Trace Representation: Assume a software system with N components/endpoints. To recognize call patterns we represent each of the n traces from the runtime data as a separate \(N\times N\) matrix. As in real-world systems N is too large for reasonably sized matrices, we hash the names of the endpoints to keep the dimensions of the matrix bounded. With the hashing of the endpoint names we achieve two advantages: (a) the clustering is applicable to systems of any type and (b) changes such as addition/removal of endpoints can be modeled, since in both cases the dimension of the hash space remains constant. We use a hash table of size 101, a prime number to get an even distribution of hash values. For a system with over 101 endpoints this will cause collisions, i.e., two or more endpoints can have the same hash. However, in our clustering we do not look at individual endpoints, but always at sequences of endpoint calls, i.e., entire traces. In practice, trace lengths are at least 10 calls long; 25 or more calls per trace are not uncommon. The probability that all the hash values of all these individual calls collide and that different traces yield the same pattern is low. In the study example no such cases occurred. The matrix of a trace is initialized with zeros. If in the trace a component i calls a component j, we add the call duration to the matrix at position (ij). As shown in Fig. 14 there is a matrix for each trace.

Fig. 14
figure 14

Steps of the clustering process

Clustering: We feed the matrices into a 3-component Principal Component Analysis and apply a DBSCAN clustering. This identifies k sets of similar call patterns that most likely semantically belong together and form a use case of the application. The plot on the right of Fig. 14 uses one color for all traces of a cluster. Developers can manually assign a name to a cluster that reflects its semantics in the application. In general, this is the name of the use case.

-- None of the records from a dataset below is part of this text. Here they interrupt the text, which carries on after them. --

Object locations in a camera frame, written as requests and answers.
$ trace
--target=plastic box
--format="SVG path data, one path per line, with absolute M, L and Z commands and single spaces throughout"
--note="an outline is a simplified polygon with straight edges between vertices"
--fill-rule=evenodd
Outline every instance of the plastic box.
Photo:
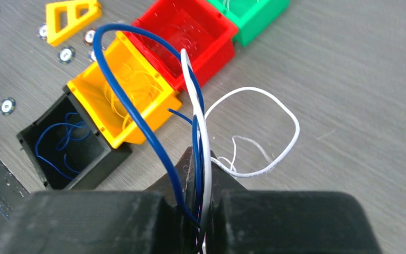
M 290 0 L 207 0 L 239 28 L 235 42 L 247 46 L 289 6 Z
M 58 173 L 52 165 L 38 158 L 35 153 L 35 144 L 44 130 L 52 124 L 64 123 L 64 117 L 69 112 L 78 114 L 72 115 L 68 122 L 85 121 L 91 130 L 90 134 L 81 141 L 70 141 L 64 150 L 57 151 L 56 146 L 64 137 L 66 127 L 65 125 L 56 126 L 43 136 L 38 151 L 40 156 L 72 180 Z M 83 133 L 73 132 L 71 136 L 73 135 L 83 137 Z M 70 92 L 63 94 L 37 121 L 18 133 L 17 138 L 47 189 L 94 189 L 131 153 L 130 145 L 127 143 L 113 149 Z M 68 169 L 64 162 L 64 155 L 66 155 L 67 165 L 74 171 L 80 172 L 79 174 Z
M 205 0 L 158 0 L 133 25 L 178 51 L 186 48 L 200 86 L 234 57 L 237 27 Z M 175 90 L 186 88 L 180 62 L 166 48 L 141 35 L 125 34 Z
M 116 39 L 104 55 L 116 79 L 153 131 L 171 117 L 168 108 L 178 110 L 181 107 L 177 92 L 122 32 L 116 32 Z M 67 86 L 111 147 L 118 148 L 124 142 L 141 144 L 145 141 L 144 134 L 127 116 L 97 62 L 69 81 Z

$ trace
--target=thin white wire
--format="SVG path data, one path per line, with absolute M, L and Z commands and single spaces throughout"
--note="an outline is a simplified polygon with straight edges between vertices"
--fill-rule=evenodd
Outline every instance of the thin white wire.
M 226 5 L 226 8 L 228 9 L 228 11 L 230 11 L 229 10 L 229 4 L 231 3 L 231 0 L 223 0 L 223 6 L 225 6 Z
M 222 157 L 222 156 L 217 157 L 217 159 L 219 161 L 224 160 L 227 163 L 229 163 L 230 164 L 229 169 L 231 171 L 237 172 L 236 168 L 234 167 L 234 160 L 236 159 L 236 152 L 237 152 L 237 145 L 236 145 L 236 140 L 235 140 L 236 138 L 242 139 L 242 140 L 245 140 L 245 141 L 248 141 L 248 142 L 252 143 L 253 145 L 255 145 L 259 149 L 259 151 L 262 153 L 262 155 L 264 156 L 264 158 L 267 160 L 268 163 L 272 162 L 272 159 L 270 158 L 270 156 L 265 152 L 265 150 L 262 148 L 262 146 L 259 143 L 257 143 L 256 141 L 254 141 L 252 139 L 249 139 L 249 138 L 245 138 L 245 137 L 242 137 L 242 136 L 239 136 L 239 135 L 234 135 L 234 136 L 231 137 L 231 140 L 233 141 L 233 146 L 234 146 L 233 159 L 230 161 L 227 158 Z
M 203 188 L 203 202 L 201 206 L 201 219 L 200 219 L 200 232 L 198 234 L 198 242 L 202 242 L 205 238 L 206 224 L 208 222 L 209 206 L 212 198 L 212 166 L 211 166 L 211 148 L 209 144 L 208 129 L 206 128 L 205 115 L 200 107 L 200 101 L 198 100 L 197 91 L 194 83 L 190 77 L 189 68 L 192 69 L 189 56 L 186 49 L 181 49 L 181 68 L 183 70 L 183 76 L 188 89 L 189 97 L 193 106 L 193 113 L 197 116 L 198 128 L 201 133 L 201 143 L 203 150 L 203 162 L 204 162 L 204 178 L 205 184 Z
M 216 101 L 211 107 L 209 107 L 208 111 L 205 114 L 205 120 L 208 118 L 209 114 L 215 109 L 215 107 L 217 105 L 219 105 L 222 101 L 224 101 L 226 98 L 228 98 L 236 93 L 248 91 L 248 90 L 264 94 L 267 97 L 269 97 L 270 99 L 272 99 L 274 102 L 276 102 L 279 105 L 279 107 L 281 107 L 290 116 L 290 118 L 292 118 L 292 120 L 295 124 L 295 134 L 293 135 L 293 138 L 290 140 L 290 143 L 287 145 L 287 147 L 284 149 L 284 151 L 282 151 L 282 153 L 278 157 L 276 157 L 276 159 L 274 161 L 272 161 L 265 168 L 263 168 L 259 171 L 253 172 L 253 173 L 243 173 L 242 174 L 242 173 L 238 173 L 237 170 L 236 171 L 233 170 L 234 159 L 236 157 L 236 146 L 235 145 L 234 145 L 233 160 L 229 163 L 230 168 L 226 167 L 217 158 L 211 157 L 211 161 L 214 162 L 215 164 L 217 164 L 223 171 L 227 172 L 228 174 L 230 174 L 234 177 L 239 177 L 239 178 L 250 178 L 250 177 L 268 173 L 271 170 L 273 170 L 273 168 L 289 153 L 289 151 L 292 149 L 292 147 L 295 145 L 296 141 L 298 140 L 298 136 L 300 134 L 300 124 L 298 122 L 297 117 L 286 106 L 284 106 L 284 104 L 282 104 L 282 102 L 280 100 L 278 100 L 275 96 L 273 96 L 269 92 L 262 90 L 260 88 L 257 88 L 257 87 L 241 87 L 241 88 L 238 88 L 236 90 L 233 90 L 233 91 L 225 94 L 222 98 L 220 98 L 218 101 Z

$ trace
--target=circular marker
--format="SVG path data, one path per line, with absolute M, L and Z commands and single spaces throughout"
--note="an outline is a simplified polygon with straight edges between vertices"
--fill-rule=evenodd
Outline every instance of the circular marker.
M 3 115 L 10 115 L 15 111 L 16 101 L 15 99 L 9 97 L 2 100 L 1 103 L 1 112 Z
M 47 38 L 48 38 L 48 26 L 46 24 L 42 24 L 38 28 L 38 38 L 40 38 L 41 40 L 47 40 Z
M 95 34 L 96 34 L 95 29 L 90 29 L 90 30 L 86 31 L 85 36 L 83 38 L 83 42 L 88 46 L 92 46 Z
M 60 60 L 60 63 L 65 65 L 70 64 L 75 56 L 76 51 L 71 46 L 64 47 L 63 49 L 61 49 L 60 53 L 58 53 L 58 59 Z
M 95 61 L 97 61 L 97 59 L 96 59 L 96 53 L 94 52 L 94 49 L 91 49 L 91 50 L 88 52 L 88 59 L 89 59 L 90 62 L 95 62 Z

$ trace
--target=yellow box
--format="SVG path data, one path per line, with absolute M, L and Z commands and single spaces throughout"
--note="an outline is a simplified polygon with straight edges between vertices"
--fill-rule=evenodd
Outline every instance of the yellow box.
M 168 108 L 178 110 L 181 107 L 177 92 L 122 32 L 116 32 L 116 39 L 104 55 L 117 81 L 153 131 L 172 115 Z M 114 95 L 97 62 L 67 85 L 113 148 L 122 142 L 141 144 L 145 141 L 136 123 L 130 116 L 126 118 L 127 111 Z

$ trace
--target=tabletop
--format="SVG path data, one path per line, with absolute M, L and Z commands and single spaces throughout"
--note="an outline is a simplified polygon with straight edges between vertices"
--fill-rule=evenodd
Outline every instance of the tabletop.
M 101 0 L 95 24 L 131 23 L 153 0 Z M 43 189 L 15 135 L 62 94 L 65 83 L 88 65 L 89 47 L 77 34 L 69 65 L 58 48 L 36 37 L 47 0 L 0 0 L 0 160 L 29 192 Z M 110 43 L 111 35 L 104 38 Z M 277 96 L 298 118 L 294 148 L 269 174 L 239 179 L 248 189 L 334 190 L 364 206 L 385 253 L 406 253 L 406 1 L 292 0 L 288 9 L 203 88 L 211 105 L 227 92 L 255 86 Z M 190 115 L 186 94 L 181 112 Z M 231 137 L 256 140 L 272 157 L 290 141 L 294 125 L 270 99 L 244 92 L 223 102 L 209 117 L 211 149 L 233 154 Z M 191 144 L 190 126 L 171 118 L 157 132 L 172 161 Z M 238 141 L 240 172 L 267 162 L 250 143 Z M 165 170 L 147 144 L 98 189 L 145 189 Z

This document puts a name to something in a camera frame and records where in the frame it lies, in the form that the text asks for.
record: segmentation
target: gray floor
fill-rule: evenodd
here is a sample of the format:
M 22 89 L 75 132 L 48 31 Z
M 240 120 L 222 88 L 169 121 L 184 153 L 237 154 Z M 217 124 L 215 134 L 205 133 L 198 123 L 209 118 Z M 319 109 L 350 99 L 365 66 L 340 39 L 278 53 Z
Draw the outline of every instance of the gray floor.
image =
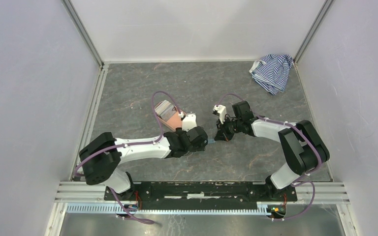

We picked this clustering algorithm because (a) we do not know the number of clusters in advance, (b) we potentially have a large number of samples, (c) the shape of the clusters can be diverse, and (d) we have noise in the trace data. We fine-tune the algorithm by adjusting the minimal number of samples per cluster and use a grid search with the silhouette score as a metrics to evaluate performance. The silhouette score is a textbook metrics for the quality of a clustering [15]. It indicates how close a point in a cluster is to points in neighboring clusters. The score is in [– 1,1], where – 1 means a false cluster assignment (worst), 0 means that a sample is close to the cluster boundaries, and 1 means that the sample is far away from the neighboring clusters (best). It is used in many clustering approaches to find a good-fitting clustering [16,17,18].

Cluster Representatives: We then use the point closest to a center of the cluster as the representative of the entire cluster. Showing only this representative in the Software City instead of all traces significantly reduces the clutter.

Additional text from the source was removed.